I Want to Find the Quiet

I Want to Find the Quiet

My husband and I recently went on a long-awaited trip to Disneyworld. Just the two of us, and our trip was everything I dreamed of and more. The Cubs won the World Series on our last night, so we ended the trip with as much excitement as we started it.

Then we came home. The laundry, leaky toilet and ringing phone replaced the slow boat ride full of colors and lights singing “It’s a small world after all,” and I started complaining. It wasn’t long before I found myself walking around in circles making mental lists of all the things I needed to do, and doing none of them. My left brain was in overdrive, and I was making myself miserable.
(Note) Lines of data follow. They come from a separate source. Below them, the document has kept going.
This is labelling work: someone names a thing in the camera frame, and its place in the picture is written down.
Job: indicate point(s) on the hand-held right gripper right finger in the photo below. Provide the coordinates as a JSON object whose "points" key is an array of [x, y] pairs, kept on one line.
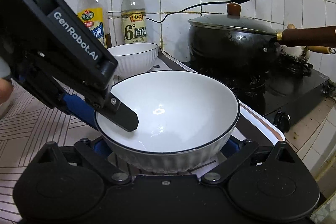
{"points": [[234, 146]]}

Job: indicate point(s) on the striped patchwork tablecloth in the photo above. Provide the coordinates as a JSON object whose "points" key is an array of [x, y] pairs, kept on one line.
{"points": [[39, 129]]}

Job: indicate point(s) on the steel kettle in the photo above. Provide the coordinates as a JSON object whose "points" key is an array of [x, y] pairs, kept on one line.
{"points": [[294, 53]]}

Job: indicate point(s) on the glass pot lid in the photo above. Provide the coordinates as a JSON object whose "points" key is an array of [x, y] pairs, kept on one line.
{"points": [[231, 22]]}

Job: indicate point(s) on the black gas stove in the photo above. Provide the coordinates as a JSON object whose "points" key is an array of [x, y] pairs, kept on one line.
{"points": [[288, 87]]}

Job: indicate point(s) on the person's left hand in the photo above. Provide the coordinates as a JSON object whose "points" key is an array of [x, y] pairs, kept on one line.
{"points": [[4, 90]]}

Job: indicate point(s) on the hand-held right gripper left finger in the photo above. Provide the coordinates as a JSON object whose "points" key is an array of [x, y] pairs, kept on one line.
{"points": [[100, 147]]}

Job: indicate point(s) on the clear vinegar bottle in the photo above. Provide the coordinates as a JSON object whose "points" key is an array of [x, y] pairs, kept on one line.
{"points": [[134, 27]]}

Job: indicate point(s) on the black cooking pot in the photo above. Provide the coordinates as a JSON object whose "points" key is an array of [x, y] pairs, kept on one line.
{"points": [[228, 48]]}

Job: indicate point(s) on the white ribbed bowl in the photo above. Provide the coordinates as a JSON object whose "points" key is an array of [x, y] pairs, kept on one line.
{"points": [[136, 61], [178, 108]]}

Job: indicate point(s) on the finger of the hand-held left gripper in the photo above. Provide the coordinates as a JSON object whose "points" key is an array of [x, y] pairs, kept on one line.
{"points": [[123, 116], [76, 106]]}

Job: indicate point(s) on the yellow label cooking wine bottle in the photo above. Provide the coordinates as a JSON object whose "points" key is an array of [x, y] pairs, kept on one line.
{"points": [[93, 19]]}

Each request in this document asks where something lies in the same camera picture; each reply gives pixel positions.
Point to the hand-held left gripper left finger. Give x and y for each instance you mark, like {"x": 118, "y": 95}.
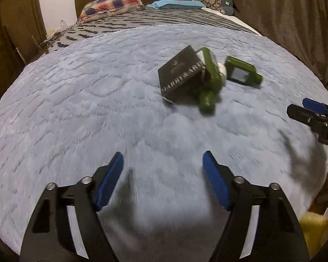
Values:
{"x": 110, "y": 180}

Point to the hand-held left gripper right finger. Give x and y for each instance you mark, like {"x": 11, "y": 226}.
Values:
{"x": 216, "y": 180}

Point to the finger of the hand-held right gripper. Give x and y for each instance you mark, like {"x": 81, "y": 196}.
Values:
{"x": 315, "y": 105}
{"x": 303, "y": 113}

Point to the small green bottle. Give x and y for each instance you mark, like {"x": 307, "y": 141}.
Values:
{"x": 239, "y": 69}

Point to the white round cap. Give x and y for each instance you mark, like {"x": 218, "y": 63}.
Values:
{"x": 222, "y": 71}

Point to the large green bottle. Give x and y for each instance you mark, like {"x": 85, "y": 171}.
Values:
{"x": 211, "y": 87}

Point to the black cardboard box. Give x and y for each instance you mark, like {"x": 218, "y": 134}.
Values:
{"x": 179, "y": 75}

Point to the brown curtain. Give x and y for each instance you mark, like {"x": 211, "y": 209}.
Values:
{"x": 284, "y": 19}

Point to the yellow fuzzy cloth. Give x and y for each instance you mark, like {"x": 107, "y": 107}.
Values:
{"x": 314, "y": 232}

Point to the white bed sheet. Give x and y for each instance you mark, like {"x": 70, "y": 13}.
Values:
{"x": 235, "y": 20}

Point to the dark wooden chair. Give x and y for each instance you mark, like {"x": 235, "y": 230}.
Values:
{"x": 21, "y": 46}

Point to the small white bottle on nightstand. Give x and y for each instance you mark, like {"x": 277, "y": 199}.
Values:
{"x": 62, "y": 24}

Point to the grey striped bed cover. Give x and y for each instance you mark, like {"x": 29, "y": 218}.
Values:
{"x": 142, "y": 19}

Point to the blue pillow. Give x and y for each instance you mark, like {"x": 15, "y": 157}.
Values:
{"x": 175, "y": 4}

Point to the plaid pillow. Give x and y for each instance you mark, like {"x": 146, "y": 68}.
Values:
{"x": 112, "y": 5}

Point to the wooden wardrobe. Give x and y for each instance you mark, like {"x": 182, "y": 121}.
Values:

Then I remembered what it felt like to be at Disneyworld. I walked around enjoying everything, noticing what was going on around me, listening to the sounds and smelling the large turkey legs roasting. I smiled a lot and felt careless and free. I was in the flow.

Can I get that feeling here at home even when there is all this life happening that wants my attention? The answer for me was yes… and no. I can for a while, then I can’t.

Jill Bolte Taylor gives herself “whine time” when she struggles to take her left-brain chatter offline. She literally tells her mind, you can “whine rampantly between 9-9:30am and then again between 9-9:30pm.” All other times are off limits. In recovering from her stroke, she learned to take full responsibility for her state of mind. And like anything, it is a practice.

I can do that! I can practice remembering what it feels like to be at peace and even for a minute or three feel peaceful. I know I can, and I know that just like anything else, the more I practice the easier it is to replace my human being-ness with the peace that passes all understanding.